Developing high-yielding genotypes requires knowledge of the existing variability and degree of association between yield and the relative contribution of the yield-contributing traits [44]. The correlation of NDVI and pod yield under rainfed condition was insignificant, whereas, under drought conditions, the correlation was significant, ranging from 0.17 to 0.35. This might be due to the greater ability of NDVI to detect biomass differences between RILs under drought, where the canopy is not fully developed. These results agree with previous studies in wheat [45,46]. Higher CTD (positive) values under drought, i.e., the canopy was hotter than the air, might be due to decreased transpiration and increased respiration resulting from stomatal closure. There were no significant differences reported for wilting under both conditions. However, CTD showed differences under drought conditions and CTD was correlated with wilting. This shows that RILs with cooler canopies transpired more efficiently by using soil moisture and wilted less. These findings support previous studies in phenotyping drought-tolerant genotypes in peanuts [24]. The negative and strong correlations between CTD and wilting with pod yield revealed the significance of these traits in determining yield under drought conditions. SPAD showed significant variation among the selected subset of RILs under drought stress suggesting their sensitivity to detect differences among lines in response to drought tolerance. SPAD has been used as a selection trait for WUE in peanut [47]. The HT was highly significant and correlated with yield under irrigated and drought conditions. Reduction in canopy height under water-deficit conditions was attributed to a decrease in internodal length and was suggested to change dry matter partitioning and light interception [48,49,50].

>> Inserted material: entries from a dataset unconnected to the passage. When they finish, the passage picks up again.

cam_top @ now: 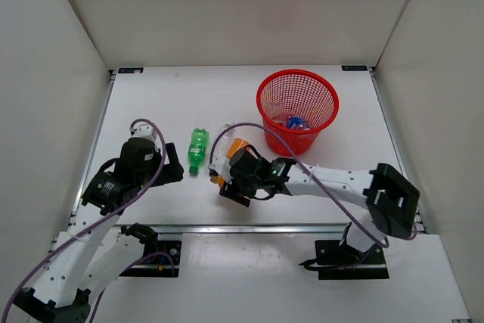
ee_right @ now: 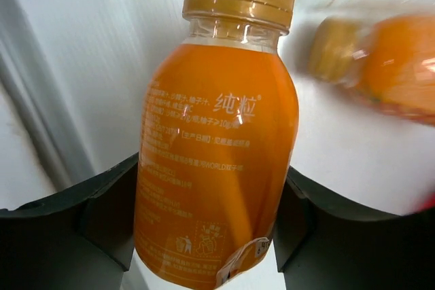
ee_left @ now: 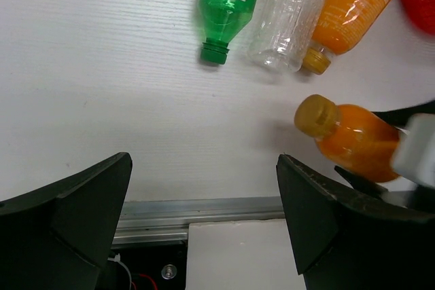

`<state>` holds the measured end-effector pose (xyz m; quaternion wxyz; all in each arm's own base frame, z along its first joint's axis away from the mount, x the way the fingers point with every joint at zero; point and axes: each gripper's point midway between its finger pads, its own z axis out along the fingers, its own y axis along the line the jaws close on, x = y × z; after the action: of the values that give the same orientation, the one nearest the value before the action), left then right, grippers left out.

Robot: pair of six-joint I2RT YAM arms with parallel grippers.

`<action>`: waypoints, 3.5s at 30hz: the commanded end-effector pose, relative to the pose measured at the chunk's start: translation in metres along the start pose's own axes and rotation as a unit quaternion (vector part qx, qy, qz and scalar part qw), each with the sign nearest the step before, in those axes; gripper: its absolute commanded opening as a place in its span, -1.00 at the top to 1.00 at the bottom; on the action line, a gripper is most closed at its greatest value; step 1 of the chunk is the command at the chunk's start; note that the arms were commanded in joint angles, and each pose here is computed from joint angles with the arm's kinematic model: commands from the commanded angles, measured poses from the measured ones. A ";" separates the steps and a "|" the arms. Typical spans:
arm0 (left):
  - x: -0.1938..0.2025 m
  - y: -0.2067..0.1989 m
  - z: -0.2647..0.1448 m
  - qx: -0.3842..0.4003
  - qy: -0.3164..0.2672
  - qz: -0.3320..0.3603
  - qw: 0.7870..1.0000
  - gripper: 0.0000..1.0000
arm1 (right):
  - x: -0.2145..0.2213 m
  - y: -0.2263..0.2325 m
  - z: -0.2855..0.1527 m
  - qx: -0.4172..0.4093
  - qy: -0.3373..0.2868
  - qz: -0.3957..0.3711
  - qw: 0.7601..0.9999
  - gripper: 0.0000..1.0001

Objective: Put the plastic bottles in the bin

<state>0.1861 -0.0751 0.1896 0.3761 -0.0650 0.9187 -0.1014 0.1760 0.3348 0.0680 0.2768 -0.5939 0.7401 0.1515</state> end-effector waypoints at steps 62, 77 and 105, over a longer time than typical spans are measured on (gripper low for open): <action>0.018 -0.196 0.223 0.117 0.074 0.265 0.954 -0.97 | 0.224 -0.168 -0.289 0.422 -0.129 0.628 0.641 -0.99; -0.070 -0.199 0.097 0.155 -0.041 0.180 0.971 -0.37 | 0.239 -0.148 -0.257 0.404 -0.132 0.664 0.616 -0.99; -0.199 -0.351 0.031 0.310 -0.188 0.161 0.918 -0.98 | 0.186 -0.173 -0.333 0.465 -0.136 0.544 0.685 -0.98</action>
<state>0.3925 -0.4246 0.2862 0.4946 0.2104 0.8008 -0.2642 0.2315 -0.0321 0.1899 0.4262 0.1719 0.8880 0.0190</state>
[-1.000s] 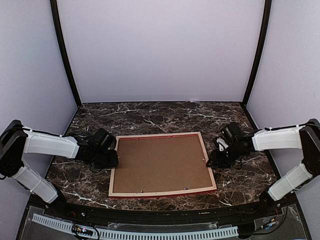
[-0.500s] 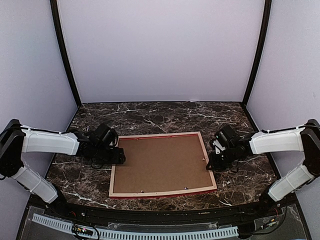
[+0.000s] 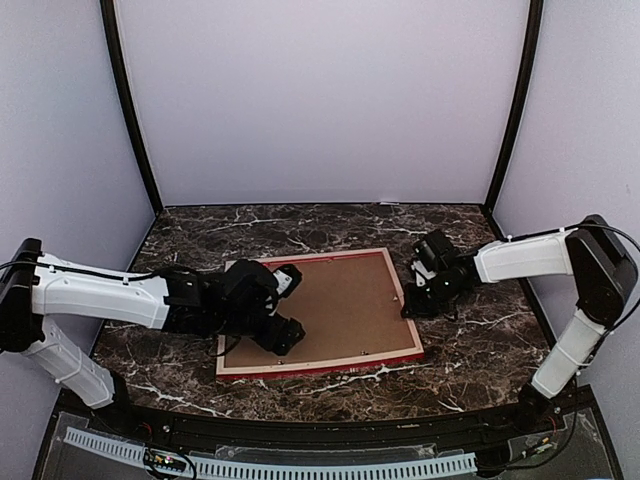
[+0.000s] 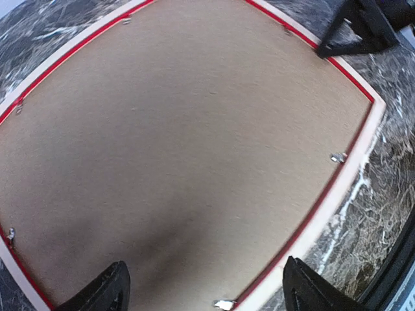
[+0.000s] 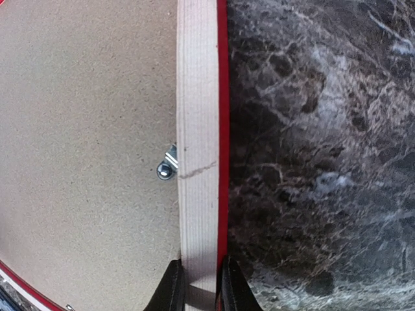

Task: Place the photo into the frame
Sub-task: Pick up the photo frame from the center of the board, then pass from the right arm to the left

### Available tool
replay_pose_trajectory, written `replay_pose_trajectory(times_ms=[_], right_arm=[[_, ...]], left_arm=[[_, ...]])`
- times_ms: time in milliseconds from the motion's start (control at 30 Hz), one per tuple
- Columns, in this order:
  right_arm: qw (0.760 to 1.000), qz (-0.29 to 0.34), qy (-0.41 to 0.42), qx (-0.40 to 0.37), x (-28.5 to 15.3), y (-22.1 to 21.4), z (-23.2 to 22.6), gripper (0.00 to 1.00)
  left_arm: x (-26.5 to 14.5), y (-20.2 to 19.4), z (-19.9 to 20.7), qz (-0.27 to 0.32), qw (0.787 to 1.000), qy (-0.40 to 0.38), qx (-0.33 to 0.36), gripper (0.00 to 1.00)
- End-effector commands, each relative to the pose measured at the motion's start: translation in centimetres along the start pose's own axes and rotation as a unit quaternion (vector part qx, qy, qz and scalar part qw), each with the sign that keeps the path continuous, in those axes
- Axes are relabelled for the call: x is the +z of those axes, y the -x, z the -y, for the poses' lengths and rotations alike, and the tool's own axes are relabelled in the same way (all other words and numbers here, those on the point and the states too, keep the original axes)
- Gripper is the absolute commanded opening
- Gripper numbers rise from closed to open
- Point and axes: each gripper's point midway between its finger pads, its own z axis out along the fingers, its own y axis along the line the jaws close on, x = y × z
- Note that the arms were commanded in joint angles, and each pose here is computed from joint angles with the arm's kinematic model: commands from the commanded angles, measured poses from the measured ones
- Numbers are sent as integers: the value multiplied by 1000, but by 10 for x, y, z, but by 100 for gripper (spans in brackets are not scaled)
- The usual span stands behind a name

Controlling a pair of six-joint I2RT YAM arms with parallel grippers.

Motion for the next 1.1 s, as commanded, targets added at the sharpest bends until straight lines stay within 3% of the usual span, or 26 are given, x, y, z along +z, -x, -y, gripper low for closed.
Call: replay_pose_trajectory(times_ms=[0, 333, 600, 833, 1000, 1067], right_arm=[[999, 25, 30, 1, -11, 39, -11, 0], [996, -13, 81, -17, -45, 45, -29, 0], [995, -25, 95, -22, -66, 42, -35, 0], [994, -41, 96, -24, -61, 31, -32, 0], [994, -46, 97, -29, -57, 28, -31, 0], [994, -46, 95, -31, -56, 28, -30, 4]], left_arm=[[7, -5, 31, -10, 990, 14, 143, 86], [30, -33, 60, -62, 940, 75, 328, 89], [38, -40, 41, -74, 911, 151, 376, 89], [36, -37, 30, -66, 896, 197, 393, 79], [33, -33, 31, -56, 895, 202, 394, 63], [31, -32, 31, -54, 896, 202, 392, 58]])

In conclusion, our results concur with previous findings that NDVI, CTD, SPAD, and wilting are physiological traits related to peanut drought tolerance, even in a sub-humid environment, and that, in combination, these traits can be used for expedite selection for improved yield under drought in the VC region. We also found that certain RILs from the N08086olJCT × ICGV 86015 cross showed desirable recombination of traits related to yield improvement under water deficit. The selected RILs maintained high NDVI, low CTD, and wilting under water stress conditions, and enhanced yield. These RILs can be used to find genomic regions that are desirable for drought tolerance selection in the breeding programs in the VC region.
Author Contributions
M.B., D.C.H. and N.K. conceptualized the project. N.K. mainly accomplished the hypothesis and objective development, with valuable suggestions and comments from M.B., D.C.H. and J.C.D. N.K. collected and analyzed the data and wrote the manuscript. M.B. and D.C.H. provided a thorough review of the data analysis and manuscript. All authors have read and agreed to the published version of the manuscript.
Funding
This research was funded by USDA-AFRI, Grant#1011983.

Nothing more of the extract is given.